**YOUR OBJECTIVE**
Report how many lines of the records below include the word "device". Give nothing but the number.

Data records
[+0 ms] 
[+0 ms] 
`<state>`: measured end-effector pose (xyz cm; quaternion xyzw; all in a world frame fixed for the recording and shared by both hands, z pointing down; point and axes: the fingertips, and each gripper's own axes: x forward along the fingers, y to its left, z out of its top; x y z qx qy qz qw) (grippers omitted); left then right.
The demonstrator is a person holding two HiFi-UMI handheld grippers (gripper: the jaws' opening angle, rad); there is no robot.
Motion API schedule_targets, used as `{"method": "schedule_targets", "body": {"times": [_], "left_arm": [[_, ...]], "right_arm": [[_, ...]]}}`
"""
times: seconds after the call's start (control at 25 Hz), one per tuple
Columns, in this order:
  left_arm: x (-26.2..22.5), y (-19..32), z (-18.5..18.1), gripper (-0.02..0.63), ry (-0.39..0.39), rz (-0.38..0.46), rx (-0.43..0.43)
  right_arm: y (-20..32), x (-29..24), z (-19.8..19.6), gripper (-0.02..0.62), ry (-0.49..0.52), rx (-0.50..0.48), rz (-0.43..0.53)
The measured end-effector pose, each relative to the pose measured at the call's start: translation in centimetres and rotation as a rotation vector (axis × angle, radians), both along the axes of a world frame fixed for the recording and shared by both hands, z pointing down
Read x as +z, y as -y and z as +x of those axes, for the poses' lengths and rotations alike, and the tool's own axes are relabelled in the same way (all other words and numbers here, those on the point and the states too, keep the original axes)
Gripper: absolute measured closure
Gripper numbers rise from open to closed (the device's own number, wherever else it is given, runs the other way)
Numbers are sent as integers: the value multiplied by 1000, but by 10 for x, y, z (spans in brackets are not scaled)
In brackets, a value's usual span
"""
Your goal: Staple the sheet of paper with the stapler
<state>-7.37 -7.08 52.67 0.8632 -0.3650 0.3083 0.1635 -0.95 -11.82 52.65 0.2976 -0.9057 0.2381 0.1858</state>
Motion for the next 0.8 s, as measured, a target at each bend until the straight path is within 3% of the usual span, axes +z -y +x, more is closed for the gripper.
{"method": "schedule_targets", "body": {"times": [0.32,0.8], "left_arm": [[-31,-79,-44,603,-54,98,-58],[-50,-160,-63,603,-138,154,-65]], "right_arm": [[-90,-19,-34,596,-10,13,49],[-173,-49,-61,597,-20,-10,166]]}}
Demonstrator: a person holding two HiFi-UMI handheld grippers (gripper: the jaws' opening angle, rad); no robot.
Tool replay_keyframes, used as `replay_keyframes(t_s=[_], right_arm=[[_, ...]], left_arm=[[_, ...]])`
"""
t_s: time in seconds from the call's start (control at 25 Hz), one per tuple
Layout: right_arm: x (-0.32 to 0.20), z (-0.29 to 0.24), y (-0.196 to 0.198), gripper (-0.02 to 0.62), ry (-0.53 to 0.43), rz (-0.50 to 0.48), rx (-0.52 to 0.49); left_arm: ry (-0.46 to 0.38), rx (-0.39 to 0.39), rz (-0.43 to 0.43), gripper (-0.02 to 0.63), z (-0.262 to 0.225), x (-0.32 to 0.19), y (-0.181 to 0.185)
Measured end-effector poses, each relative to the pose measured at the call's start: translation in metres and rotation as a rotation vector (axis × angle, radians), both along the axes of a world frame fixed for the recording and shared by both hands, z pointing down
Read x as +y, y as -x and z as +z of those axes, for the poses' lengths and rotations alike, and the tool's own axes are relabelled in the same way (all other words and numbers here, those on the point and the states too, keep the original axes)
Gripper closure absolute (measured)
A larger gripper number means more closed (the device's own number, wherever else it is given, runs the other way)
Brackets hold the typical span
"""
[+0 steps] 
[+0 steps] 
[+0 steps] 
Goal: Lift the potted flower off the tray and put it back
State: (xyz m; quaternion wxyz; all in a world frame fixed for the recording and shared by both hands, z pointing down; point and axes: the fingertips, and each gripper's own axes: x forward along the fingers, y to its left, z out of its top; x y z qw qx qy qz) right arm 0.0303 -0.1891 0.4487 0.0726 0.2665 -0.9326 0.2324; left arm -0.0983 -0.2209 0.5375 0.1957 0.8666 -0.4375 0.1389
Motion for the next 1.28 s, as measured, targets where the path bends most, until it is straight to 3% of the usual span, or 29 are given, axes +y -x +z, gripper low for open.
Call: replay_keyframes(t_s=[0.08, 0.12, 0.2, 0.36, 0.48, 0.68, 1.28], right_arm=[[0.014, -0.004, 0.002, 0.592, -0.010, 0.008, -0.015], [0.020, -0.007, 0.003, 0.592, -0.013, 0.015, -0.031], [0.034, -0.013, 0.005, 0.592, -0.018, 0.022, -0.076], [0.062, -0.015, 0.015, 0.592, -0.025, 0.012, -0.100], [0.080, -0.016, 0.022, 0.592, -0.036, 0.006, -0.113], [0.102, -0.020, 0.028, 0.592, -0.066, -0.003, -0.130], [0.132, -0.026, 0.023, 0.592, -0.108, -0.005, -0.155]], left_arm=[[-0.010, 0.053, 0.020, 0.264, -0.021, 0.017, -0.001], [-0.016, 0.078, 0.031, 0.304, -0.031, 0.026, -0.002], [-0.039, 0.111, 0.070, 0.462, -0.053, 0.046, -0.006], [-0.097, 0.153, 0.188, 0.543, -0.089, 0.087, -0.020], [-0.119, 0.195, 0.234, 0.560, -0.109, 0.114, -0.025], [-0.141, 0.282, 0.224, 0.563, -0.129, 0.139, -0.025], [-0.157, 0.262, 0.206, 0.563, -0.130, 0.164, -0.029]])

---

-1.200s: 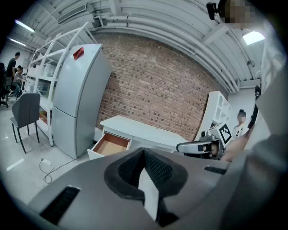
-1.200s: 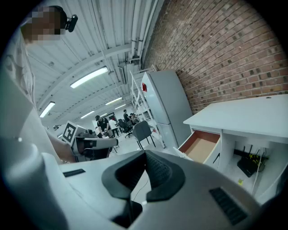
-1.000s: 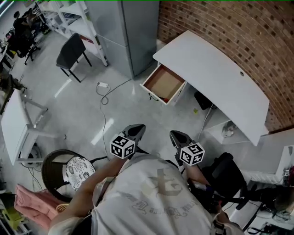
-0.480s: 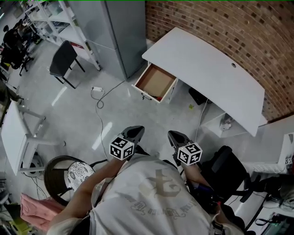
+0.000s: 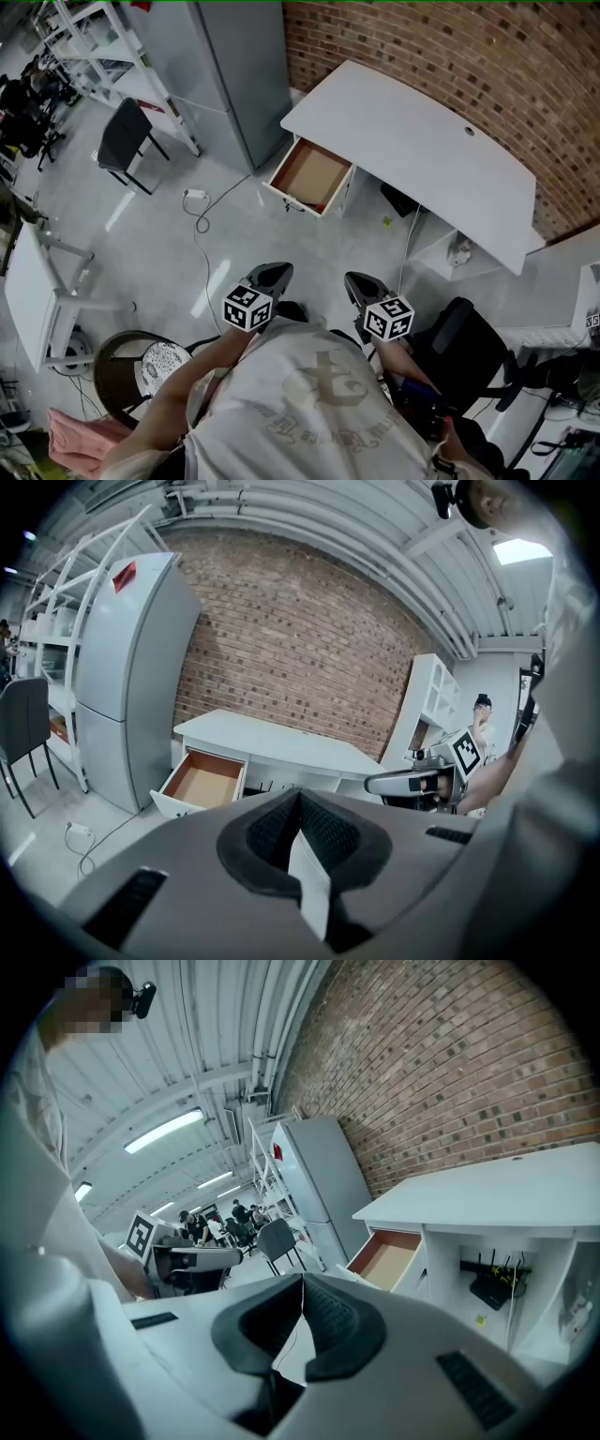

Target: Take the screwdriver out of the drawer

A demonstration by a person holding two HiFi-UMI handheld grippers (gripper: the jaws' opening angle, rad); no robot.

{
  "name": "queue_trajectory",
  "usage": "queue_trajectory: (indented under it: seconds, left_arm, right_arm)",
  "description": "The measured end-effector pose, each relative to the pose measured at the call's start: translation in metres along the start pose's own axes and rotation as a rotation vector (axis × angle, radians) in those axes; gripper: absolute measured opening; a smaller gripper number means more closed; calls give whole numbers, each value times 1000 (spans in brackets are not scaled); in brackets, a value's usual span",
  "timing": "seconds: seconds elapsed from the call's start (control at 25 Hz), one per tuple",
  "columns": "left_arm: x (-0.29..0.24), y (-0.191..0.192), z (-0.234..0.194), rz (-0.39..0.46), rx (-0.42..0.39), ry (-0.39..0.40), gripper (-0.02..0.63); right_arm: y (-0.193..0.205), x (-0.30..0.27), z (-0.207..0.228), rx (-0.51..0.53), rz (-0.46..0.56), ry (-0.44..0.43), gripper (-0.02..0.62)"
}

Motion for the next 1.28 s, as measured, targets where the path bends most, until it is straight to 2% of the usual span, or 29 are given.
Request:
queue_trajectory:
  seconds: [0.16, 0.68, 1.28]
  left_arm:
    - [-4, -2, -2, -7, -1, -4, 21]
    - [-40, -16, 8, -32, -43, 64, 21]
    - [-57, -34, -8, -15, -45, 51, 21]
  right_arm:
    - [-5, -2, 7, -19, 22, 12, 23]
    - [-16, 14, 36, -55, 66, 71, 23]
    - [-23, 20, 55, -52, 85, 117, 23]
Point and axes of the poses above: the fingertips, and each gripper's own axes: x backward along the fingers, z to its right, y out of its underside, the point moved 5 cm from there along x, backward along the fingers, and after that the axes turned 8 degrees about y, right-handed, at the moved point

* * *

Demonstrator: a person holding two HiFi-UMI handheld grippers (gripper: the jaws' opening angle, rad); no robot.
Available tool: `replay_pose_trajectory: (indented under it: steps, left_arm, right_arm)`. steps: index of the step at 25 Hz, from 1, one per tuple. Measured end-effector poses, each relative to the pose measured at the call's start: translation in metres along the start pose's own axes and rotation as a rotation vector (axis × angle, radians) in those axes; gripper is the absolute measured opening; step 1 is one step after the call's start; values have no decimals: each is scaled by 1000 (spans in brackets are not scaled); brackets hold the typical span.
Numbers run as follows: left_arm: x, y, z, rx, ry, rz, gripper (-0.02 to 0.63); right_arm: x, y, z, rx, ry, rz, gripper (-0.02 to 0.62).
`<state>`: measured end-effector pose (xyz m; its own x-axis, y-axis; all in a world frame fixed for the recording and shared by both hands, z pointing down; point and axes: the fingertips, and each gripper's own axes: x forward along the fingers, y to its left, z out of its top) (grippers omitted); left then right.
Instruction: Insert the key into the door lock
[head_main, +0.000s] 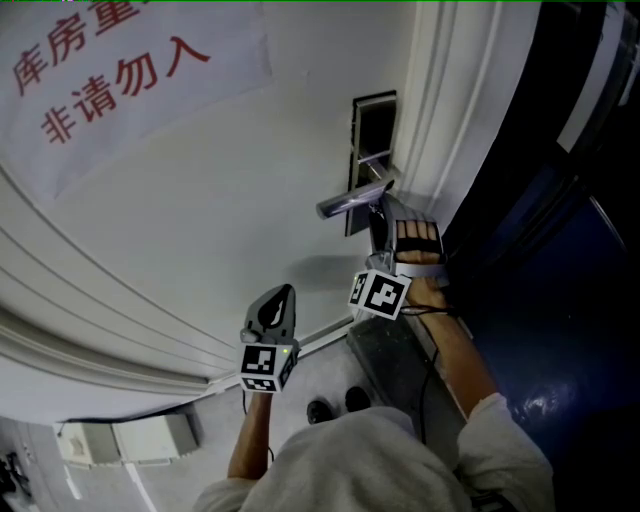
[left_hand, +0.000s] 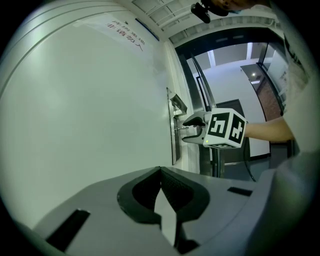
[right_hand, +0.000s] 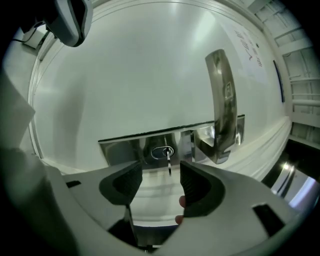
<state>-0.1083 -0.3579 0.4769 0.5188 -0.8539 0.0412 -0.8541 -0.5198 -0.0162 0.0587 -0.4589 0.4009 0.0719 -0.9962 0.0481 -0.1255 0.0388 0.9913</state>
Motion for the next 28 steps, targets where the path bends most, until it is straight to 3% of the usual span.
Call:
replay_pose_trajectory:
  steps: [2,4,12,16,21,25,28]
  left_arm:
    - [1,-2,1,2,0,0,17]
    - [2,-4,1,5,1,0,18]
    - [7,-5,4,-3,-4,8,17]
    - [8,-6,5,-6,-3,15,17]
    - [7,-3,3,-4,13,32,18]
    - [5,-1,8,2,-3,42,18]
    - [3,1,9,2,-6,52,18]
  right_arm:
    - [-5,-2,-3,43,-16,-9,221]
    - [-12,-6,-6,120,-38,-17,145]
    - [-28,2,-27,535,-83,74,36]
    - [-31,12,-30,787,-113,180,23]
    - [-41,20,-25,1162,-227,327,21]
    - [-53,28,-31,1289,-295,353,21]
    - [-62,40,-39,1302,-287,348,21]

**RESPONSE**
2